§ How to complete this task
Check each line below for the word "space", and copy those that have it.

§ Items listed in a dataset

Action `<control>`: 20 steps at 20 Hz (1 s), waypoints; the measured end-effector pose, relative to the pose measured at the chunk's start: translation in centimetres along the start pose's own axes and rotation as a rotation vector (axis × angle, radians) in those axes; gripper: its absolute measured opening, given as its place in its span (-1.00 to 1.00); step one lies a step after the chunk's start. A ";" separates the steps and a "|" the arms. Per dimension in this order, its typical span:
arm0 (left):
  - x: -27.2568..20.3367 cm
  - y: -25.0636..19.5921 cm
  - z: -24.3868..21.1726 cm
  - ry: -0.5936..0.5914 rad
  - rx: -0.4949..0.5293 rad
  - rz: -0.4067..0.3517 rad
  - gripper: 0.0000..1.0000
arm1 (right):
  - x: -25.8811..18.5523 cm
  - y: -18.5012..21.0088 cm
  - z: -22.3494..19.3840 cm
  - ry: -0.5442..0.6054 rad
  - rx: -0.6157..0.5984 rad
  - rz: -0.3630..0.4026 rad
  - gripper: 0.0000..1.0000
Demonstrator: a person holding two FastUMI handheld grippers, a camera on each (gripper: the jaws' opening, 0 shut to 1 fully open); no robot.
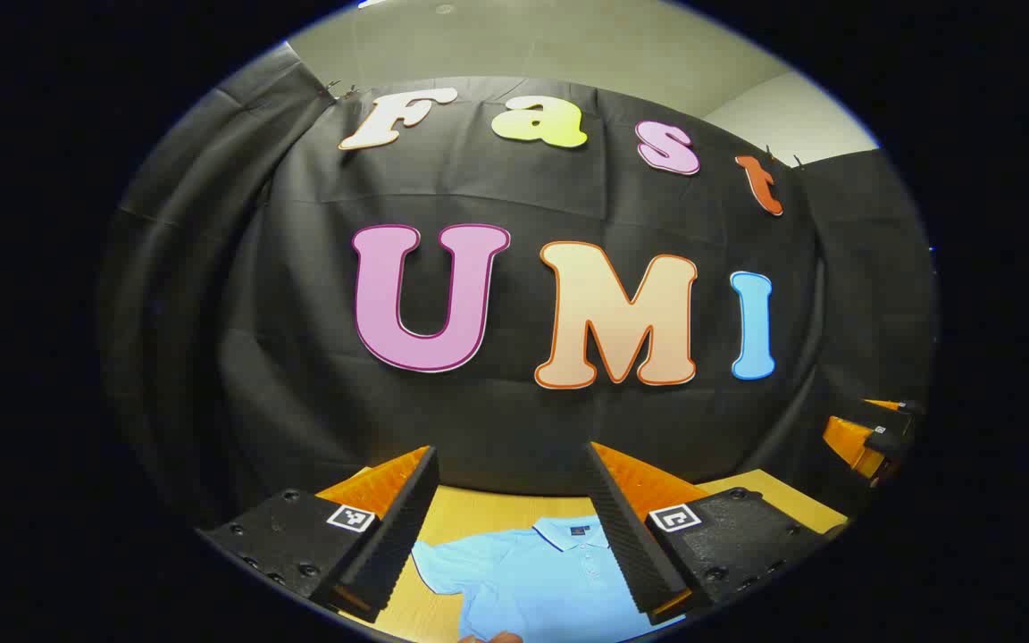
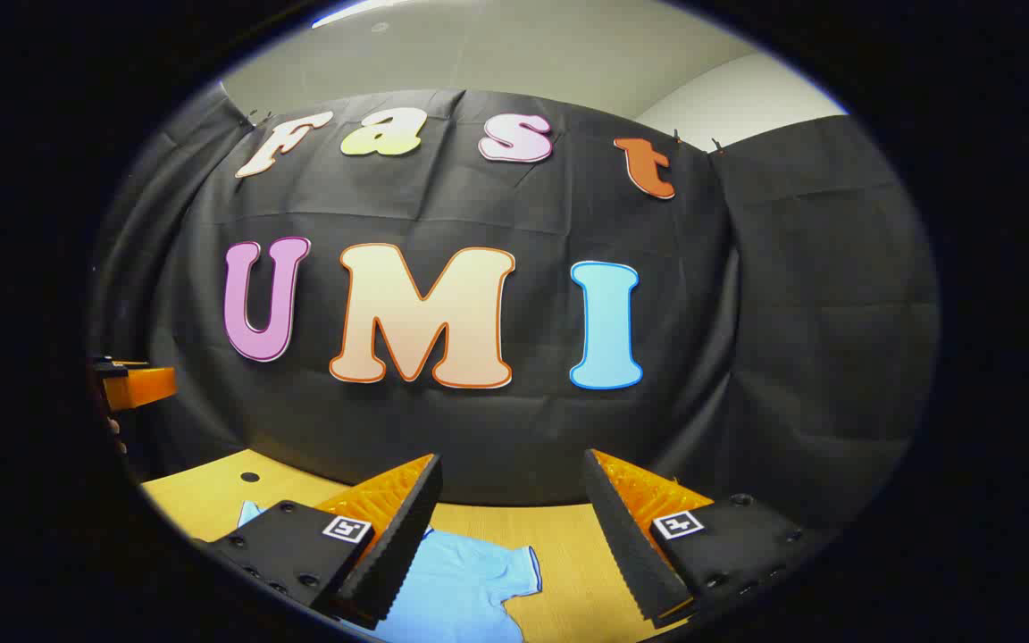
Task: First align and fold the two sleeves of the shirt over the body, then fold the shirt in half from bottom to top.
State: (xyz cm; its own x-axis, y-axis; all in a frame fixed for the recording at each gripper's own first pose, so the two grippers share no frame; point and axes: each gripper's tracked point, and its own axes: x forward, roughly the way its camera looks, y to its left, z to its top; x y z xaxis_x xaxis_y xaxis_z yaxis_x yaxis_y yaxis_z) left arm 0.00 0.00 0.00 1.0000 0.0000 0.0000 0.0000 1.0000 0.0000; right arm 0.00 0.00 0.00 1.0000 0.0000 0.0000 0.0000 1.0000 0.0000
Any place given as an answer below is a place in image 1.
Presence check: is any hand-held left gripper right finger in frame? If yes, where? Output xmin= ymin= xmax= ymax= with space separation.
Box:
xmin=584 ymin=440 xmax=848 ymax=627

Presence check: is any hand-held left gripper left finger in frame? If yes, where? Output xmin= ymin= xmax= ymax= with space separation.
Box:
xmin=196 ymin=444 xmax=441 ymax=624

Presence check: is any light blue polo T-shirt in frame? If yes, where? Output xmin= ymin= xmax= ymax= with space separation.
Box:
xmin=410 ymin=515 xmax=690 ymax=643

§ Result below
Presence check: is any hand-held left gripper right finger in frame? If yes, where? Output xmin= ymin= xmax= ymax= with space separation.
Presence check: is any hand-held left gripper left finger in frame? If yes, where? Output xmin= ymin= xmax= ymax= with space separation.
Presence check: is any light blue polo T-shirt in frame? If yes, where? Output xmin= ymin= xmax= ymax= with space separation.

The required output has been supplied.